Since you burned already 2 of the drills already something is wrong. That should not happened.

First do not force the drill putting all your weight on it, let it do the hammering work.

Second, most drills like to be cooled and lubricated.

That is to prevent the overheating at the tip that can get red hot which will weaken the drill tip material.

Most concrete drills work really well if you keep them wet (spray water in the hole).

Walk by a construction site and you will see them using water when drilling.

Cooling and lubricating will make your drill bit last longer.

If/when you hit iron (rebar) stop and change the drill type.

Also I would recommend the Bosh "blue granite" drills.

  • Water won’t help if rebar is encountered most ads and small hammer drills do fine without water but are good for concrete only
    – Ed Beal
    Jun 7, 2022 at 13:19
  • 1
    A bit should survive a trip through a patio before melting, if it's cutting properly.
    – isherwood
    Jun 7, 2022 at 13:21

Technique is important. I learned these tips the hard way:

  • Do not push hard on the tool. The pressure that affects the work is coming from the hammer action, not from you. The pressure you apply should be just enough to keep the bit from jumping away from the work area.
  • If you hit a material that is too hard for your tool's hammer to break, like a big piece of stone in a concrete slab, consider starting another hole (or buying a tool with a stronger hammer). Letting your tool sit there a wail away at it may eventually help but most likely, your bit will overheat and its tip will come out looking like a pancake.
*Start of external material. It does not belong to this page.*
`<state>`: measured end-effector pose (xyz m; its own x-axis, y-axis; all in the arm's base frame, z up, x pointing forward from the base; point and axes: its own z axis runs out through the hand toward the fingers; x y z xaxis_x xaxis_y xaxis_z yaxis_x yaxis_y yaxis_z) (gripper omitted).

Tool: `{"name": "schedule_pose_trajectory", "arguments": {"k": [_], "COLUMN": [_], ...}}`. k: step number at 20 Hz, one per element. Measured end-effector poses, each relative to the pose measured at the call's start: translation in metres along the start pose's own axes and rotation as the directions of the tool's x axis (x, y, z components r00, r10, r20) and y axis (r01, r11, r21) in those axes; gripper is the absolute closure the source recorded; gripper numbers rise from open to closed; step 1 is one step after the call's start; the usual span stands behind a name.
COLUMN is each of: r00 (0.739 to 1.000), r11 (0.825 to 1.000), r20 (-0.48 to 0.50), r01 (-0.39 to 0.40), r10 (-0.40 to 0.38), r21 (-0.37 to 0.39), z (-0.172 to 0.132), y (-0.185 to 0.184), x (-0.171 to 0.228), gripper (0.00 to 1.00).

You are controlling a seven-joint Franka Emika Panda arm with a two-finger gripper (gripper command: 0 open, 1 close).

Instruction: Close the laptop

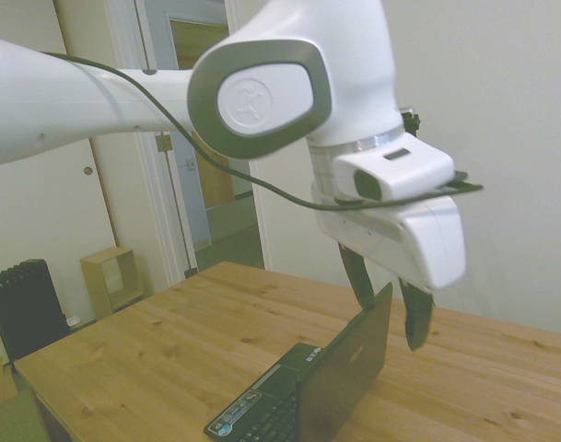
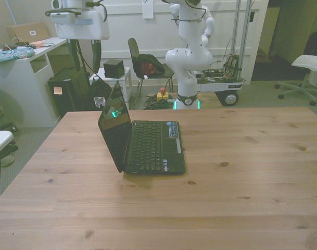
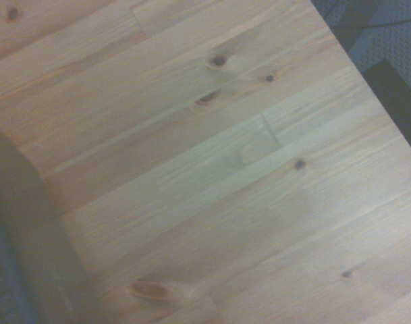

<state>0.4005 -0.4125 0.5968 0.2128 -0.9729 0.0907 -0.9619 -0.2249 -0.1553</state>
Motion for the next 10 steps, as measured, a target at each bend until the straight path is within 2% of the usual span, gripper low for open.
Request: {"name": "schedule_pose_trajectory", "arguments": {"k": [3, 7, 8, 10], "r00": [0.999, 0.997, 0.997, 0.996], "r11": [0.999, 0.998, 0.997, 0.997], "r20": [0.037, 0.072, 0.077, 0.086], "r01": [-0.018, -0.016, -0.011, 0.003], "r10": [0.019, 0.02, 0.016, 0.003], "r21": [-0.03, -0.064, -0.071, -0.075], "z": [0.034, 0.072, 0.08, 0.089], "y": [0.008, 0.0, -0.004, -0.015], "x": [0.022, 0.036, 0.037, 0.035], "gripper": [0.0, 0.0, 1.0, 1.0]}}
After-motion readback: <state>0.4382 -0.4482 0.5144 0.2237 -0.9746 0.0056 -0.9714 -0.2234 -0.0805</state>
Especially if you push on it.
  • Keep the bit straight at all times, and make sure the tool's angle remains consistent. If the top half of your hole was created with a bent bit, then straightening it will cause the bit to rub on the sides and overheat.
  • Make sure the dust is being extracted continuously. Sometimes it gets caught halfway up the hole and can cause the bit to rub or break against the pressure buildup. Extract bit, blow out the hole, continue.
  • Hammer at a lower speed so you can more easily monitor dust extraction, obstacles, tool angle, heat buildup, etc.

If your bits are still overheating, then keep a spare handy so you can switch to it. By the time your spare gets hot, your first will have cooled off.

Other posters have mentioned this, and I agree: If you are drilling concrete, get a rotary hammer with an SDS-Plus bit. I was able to find a really beefy Ryobi one with a cord on Amazon for about $65.

High quality bits will definitely cost less over time, not only with heat problems but with breakage and work speed. I like Bosch bits. They make SDS-Plus bits too, called BullDog I think.